## EXERCISE MATERIAL

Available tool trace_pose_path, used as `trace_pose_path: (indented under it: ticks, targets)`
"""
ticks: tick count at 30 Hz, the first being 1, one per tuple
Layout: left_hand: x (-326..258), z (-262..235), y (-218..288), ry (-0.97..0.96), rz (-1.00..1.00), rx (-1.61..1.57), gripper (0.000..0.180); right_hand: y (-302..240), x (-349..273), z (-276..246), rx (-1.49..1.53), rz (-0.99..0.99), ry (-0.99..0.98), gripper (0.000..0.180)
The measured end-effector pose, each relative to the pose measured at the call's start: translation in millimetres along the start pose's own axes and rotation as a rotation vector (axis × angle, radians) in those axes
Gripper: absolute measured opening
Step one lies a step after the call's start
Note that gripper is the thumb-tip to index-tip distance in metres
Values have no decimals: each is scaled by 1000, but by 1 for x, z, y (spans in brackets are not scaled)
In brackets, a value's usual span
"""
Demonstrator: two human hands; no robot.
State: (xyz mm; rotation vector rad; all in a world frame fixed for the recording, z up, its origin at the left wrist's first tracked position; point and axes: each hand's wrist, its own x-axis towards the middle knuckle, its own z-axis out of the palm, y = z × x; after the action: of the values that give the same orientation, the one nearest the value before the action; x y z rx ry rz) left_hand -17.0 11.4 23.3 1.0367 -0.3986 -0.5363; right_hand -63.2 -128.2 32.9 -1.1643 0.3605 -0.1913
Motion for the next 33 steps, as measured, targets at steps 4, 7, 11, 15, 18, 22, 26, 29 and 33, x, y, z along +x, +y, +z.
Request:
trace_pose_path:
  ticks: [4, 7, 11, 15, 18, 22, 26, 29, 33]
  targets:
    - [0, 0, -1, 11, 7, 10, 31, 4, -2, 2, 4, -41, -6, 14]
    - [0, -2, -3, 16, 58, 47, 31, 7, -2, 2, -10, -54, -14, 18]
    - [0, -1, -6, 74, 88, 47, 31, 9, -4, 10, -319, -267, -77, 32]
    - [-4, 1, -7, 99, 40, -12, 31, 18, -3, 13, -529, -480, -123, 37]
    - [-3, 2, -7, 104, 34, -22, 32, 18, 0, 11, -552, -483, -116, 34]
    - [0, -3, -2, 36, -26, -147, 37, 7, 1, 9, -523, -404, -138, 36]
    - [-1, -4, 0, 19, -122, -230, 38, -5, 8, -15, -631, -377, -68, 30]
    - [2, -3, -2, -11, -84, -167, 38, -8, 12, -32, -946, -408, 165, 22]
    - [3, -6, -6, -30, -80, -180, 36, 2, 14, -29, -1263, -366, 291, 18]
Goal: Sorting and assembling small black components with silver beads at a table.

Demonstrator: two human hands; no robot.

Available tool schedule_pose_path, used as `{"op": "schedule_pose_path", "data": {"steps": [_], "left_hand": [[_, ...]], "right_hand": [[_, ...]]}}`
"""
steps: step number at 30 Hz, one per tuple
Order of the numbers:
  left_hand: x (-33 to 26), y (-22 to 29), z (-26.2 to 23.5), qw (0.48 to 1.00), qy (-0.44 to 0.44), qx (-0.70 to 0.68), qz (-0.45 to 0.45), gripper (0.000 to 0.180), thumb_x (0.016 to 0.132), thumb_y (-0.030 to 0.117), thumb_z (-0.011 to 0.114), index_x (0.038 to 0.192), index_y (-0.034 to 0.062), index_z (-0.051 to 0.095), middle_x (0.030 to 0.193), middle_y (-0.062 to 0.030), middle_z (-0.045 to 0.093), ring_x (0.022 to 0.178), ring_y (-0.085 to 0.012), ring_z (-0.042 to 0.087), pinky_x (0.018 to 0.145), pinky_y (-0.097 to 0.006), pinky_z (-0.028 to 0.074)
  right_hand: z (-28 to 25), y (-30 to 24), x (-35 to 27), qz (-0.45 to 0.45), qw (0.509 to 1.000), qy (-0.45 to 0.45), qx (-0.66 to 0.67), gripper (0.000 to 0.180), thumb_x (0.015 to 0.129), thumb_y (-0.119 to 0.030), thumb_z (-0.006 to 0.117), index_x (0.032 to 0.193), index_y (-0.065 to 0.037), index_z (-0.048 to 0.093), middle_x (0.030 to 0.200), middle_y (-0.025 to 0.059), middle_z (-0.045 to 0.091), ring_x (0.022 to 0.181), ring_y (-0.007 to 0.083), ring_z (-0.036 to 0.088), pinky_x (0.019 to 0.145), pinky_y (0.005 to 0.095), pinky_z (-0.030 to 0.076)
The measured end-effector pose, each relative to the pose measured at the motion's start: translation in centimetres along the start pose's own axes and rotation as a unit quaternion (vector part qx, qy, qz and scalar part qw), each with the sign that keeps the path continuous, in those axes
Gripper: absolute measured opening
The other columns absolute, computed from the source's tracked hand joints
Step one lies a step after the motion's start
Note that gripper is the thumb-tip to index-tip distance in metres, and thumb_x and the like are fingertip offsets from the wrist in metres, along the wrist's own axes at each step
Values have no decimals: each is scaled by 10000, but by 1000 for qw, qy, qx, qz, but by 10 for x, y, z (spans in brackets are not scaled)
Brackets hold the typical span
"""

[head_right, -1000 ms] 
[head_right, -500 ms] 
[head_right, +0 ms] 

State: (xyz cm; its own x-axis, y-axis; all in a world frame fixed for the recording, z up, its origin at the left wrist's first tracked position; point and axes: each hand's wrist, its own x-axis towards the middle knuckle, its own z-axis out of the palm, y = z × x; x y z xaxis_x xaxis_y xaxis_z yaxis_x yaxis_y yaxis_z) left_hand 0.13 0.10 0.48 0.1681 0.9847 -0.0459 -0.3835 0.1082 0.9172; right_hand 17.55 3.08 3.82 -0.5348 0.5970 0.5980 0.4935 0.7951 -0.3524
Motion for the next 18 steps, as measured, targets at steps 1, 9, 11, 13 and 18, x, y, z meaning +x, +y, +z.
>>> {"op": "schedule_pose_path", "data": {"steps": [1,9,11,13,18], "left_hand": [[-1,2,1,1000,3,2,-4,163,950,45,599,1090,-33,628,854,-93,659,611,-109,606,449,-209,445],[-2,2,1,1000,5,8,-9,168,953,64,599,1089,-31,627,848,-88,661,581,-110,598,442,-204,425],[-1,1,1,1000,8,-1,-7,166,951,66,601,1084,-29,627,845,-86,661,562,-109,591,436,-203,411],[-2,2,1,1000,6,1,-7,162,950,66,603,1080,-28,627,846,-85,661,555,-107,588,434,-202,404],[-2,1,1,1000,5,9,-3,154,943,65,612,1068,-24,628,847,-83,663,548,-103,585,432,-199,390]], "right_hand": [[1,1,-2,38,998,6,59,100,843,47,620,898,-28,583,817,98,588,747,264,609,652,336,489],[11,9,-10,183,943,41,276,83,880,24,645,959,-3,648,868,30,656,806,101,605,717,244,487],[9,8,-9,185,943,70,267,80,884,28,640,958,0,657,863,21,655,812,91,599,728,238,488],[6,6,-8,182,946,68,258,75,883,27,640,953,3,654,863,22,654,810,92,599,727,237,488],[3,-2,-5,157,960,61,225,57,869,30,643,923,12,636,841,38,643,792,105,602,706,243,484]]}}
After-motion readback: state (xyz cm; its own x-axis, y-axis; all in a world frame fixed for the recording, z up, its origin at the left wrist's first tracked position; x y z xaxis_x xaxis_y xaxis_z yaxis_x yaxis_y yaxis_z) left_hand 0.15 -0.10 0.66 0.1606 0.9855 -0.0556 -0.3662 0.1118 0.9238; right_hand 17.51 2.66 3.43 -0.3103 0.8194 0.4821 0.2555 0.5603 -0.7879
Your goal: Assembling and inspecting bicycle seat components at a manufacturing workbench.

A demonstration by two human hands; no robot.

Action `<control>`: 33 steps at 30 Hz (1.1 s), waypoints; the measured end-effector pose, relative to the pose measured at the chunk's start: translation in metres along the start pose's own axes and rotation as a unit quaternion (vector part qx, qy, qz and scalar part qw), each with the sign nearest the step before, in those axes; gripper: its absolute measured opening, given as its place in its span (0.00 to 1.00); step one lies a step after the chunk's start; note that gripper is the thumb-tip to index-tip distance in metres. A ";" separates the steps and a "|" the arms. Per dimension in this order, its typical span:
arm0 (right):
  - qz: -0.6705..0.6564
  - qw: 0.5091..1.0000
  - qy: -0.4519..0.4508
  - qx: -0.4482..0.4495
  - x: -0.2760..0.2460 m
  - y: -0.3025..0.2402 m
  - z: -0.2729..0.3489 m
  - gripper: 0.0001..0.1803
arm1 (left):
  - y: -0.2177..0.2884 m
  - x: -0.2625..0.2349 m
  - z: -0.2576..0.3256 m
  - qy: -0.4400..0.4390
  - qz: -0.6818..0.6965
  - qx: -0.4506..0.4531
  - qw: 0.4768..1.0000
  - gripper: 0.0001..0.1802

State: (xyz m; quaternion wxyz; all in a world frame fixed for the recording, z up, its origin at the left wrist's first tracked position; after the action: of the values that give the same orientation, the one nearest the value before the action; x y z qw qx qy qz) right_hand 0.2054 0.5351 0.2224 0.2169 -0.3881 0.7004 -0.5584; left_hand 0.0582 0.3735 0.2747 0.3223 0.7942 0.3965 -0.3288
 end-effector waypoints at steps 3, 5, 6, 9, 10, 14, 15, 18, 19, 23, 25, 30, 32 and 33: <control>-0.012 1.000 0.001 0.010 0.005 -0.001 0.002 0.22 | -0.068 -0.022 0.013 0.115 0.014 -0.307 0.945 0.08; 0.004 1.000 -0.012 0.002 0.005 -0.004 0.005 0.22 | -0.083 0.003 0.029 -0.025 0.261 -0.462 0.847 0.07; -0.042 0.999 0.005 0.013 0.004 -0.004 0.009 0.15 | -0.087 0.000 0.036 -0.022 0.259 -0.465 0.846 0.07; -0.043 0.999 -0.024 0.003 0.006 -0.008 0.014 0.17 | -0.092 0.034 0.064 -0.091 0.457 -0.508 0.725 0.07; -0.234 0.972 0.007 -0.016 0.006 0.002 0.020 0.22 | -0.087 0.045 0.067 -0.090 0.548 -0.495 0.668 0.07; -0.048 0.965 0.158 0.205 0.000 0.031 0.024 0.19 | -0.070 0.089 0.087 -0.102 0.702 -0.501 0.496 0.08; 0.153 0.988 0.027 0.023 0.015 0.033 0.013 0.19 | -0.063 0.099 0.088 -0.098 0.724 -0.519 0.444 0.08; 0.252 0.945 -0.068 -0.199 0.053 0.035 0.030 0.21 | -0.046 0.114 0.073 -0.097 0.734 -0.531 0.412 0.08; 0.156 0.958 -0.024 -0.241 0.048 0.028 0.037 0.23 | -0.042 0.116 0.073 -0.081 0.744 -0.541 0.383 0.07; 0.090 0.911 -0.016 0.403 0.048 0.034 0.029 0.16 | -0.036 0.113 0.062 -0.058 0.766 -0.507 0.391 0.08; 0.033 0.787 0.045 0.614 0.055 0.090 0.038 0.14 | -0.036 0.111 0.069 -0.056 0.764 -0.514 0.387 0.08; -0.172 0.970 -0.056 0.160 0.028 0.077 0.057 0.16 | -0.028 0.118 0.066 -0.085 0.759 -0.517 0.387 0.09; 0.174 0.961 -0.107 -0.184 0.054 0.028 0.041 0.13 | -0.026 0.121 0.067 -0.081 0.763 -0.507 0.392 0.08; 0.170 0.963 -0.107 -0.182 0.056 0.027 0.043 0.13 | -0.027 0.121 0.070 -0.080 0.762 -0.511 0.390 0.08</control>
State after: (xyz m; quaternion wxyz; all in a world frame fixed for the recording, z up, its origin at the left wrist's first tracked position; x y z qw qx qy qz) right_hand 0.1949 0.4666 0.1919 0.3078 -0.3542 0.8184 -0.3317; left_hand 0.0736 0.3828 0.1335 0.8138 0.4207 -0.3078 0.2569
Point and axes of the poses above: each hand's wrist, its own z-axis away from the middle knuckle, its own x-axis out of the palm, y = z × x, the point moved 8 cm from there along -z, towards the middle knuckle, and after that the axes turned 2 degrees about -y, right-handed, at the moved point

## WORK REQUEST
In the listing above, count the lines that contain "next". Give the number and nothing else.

## RESPONSE TO THIS EXERCISE
2